The European Regional Commission for the Certification of Poliomyelitis Eradication (RCC) has warned that Europe’s long-held polio-free status could be at risk due to inadequately enforced and outdated action plans for potential outbreaks.
Vaccine manufacturing premises are a specific concern.
“While there is notable progress with implementation of the WHO Global Action Plan for Poliovirus Containment (GAPIV) stringent requirements in the region, the RCC expressed concern regarding containment breaches at several poliovirus-essential facilities, primarily vaccine manufacturing facilities, during the past years,” Shahin Huseynov, MD, technical lead on polio at the World Health Organization (WHO) Regional Office for Europe, told MedscapeMedical News.
Huseynov said the situation in Romania is a particular challenge due to a lack of progress since 2016 in complying with facility regulations and the establishment of the National Authority for Containment.
Annual reports from European member states indicate no wild poliovirus in circulation in 2023, and that any importations or circulation would have been quickly detected by existing surveillance systems.
However, according to an RCC report published late last year, six EU/EEA countries, including Austria, Belgium, and Romania, are at intermediate risk for sustained polio outbreaks.
Now, the RCC is highlighting insufficient immunization coverage, incomplete poliovirus facility containment, and inadequate outbreak preparedness planning as possible threats to Europe’s polio-free status.
“Poliovirus is a highly infectious disease that spreads rapidly and often silently across far geographic areas to reinfect polio-free areas and countries. […Until] it is eradicated, the message must be that poliovirus is literally only a plane ride away,” Oliver Rosenbauer, spokesperson for polio eradication at the WHO, told Medscape Medical News.
A spokesperson from the European Centre for Disease Prevention and Control (ECDC) said the agency endorses the WHO’s temporary recommendations for EU/EEA citizens who are residents of or long-term visitors to countries at risk for international spread of polio to take an additional dose of poliovirus vaccine between 4 weeks and 12 months before travel.
Initial symptoms of poliovirus include fever, fatigue, and headache. Around 1 in 200 infections lead to irreversible paralysis, with 5%-10% of these individuals dying when their breathing muscles stop working.
Why and How We Immunize Matters
Huseynov noted that while routine polio immunization coverage in Europe is high, with the regional average for three doses at 95%, several countries have below 90% coverage.

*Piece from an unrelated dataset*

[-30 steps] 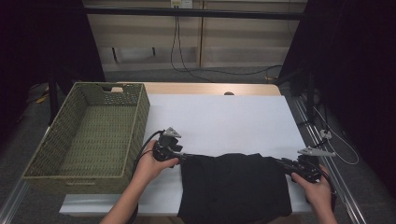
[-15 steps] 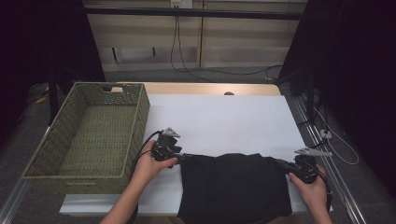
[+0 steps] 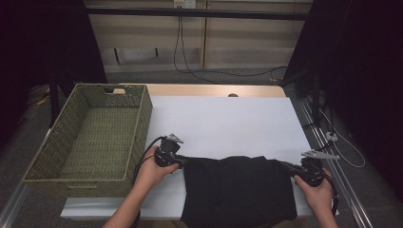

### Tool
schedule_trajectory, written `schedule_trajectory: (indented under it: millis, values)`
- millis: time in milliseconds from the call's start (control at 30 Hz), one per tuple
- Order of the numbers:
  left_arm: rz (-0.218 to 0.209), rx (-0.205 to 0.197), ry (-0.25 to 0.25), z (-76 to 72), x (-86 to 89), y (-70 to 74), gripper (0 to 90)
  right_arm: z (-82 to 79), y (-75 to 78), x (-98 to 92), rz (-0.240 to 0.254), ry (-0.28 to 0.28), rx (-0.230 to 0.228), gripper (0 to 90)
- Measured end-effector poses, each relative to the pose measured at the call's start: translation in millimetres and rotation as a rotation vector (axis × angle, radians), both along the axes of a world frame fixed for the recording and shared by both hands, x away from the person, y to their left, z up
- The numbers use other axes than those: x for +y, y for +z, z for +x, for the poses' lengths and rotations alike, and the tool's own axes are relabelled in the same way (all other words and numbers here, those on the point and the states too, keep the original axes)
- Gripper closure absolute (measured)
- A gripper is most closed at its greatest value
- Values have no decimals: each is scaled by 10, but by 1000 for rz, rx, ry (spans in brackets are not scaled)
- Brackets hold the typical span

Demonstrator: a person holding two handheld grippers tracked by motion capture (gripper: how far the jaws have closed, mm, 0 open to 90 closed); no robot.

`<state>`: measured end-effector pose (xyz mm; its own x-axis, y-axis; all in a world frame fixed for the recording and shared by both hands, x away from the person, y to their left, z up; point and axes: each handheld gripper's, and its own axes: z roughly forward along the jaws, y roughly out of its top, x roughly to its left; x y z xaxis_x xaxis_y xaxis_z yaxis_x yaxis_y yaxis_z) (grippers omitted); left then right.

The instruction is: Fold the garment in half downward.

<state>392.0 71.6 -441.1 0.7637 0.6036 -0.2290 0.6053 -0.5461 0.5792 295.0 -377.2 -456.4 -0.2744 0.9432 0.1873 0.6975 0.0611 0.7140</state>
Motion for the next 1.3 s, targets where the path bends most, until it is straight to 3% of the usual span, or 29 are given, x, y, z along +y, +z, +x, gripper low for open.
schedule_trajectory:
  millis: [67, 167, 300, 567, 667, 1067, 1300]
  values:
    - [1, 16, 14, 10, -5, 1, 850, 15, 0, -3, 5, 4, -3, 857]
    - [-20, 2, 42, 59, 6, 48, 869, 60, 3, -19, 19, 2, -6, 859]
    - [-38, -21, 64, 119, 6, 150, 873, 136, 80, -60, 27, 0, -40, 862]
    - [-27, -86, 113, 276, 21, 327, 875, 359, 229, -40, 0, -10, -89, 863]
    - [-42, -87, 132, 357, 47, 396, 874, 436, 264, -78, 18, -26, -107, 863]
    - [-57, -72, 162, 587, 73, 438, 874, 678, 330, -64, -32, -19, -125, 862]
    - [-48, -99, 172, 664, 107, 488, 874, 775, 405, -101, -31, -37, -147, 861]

Erwin Duizer, PhD, head of the Netherlands’ National Polio Laboratory, explained to Medscape Medical News that reasons for declining immunization rates vary by country but can include underestimation of the seriousness of vaccine-preventable diseases, decreasing faith in government and public health institutions, and misinformation spread via social media.
“That polio preparedness seems to be a lesser priority makes sense for an almost eradicated pathogen; [however, polio could] benefit from an improved ‘generic’ preparedness level. Now that COVID-19 preparedness has been scaled down, we in the Netherlands, for example, have time and capacity to update our polio response guidelines,” said Duizer.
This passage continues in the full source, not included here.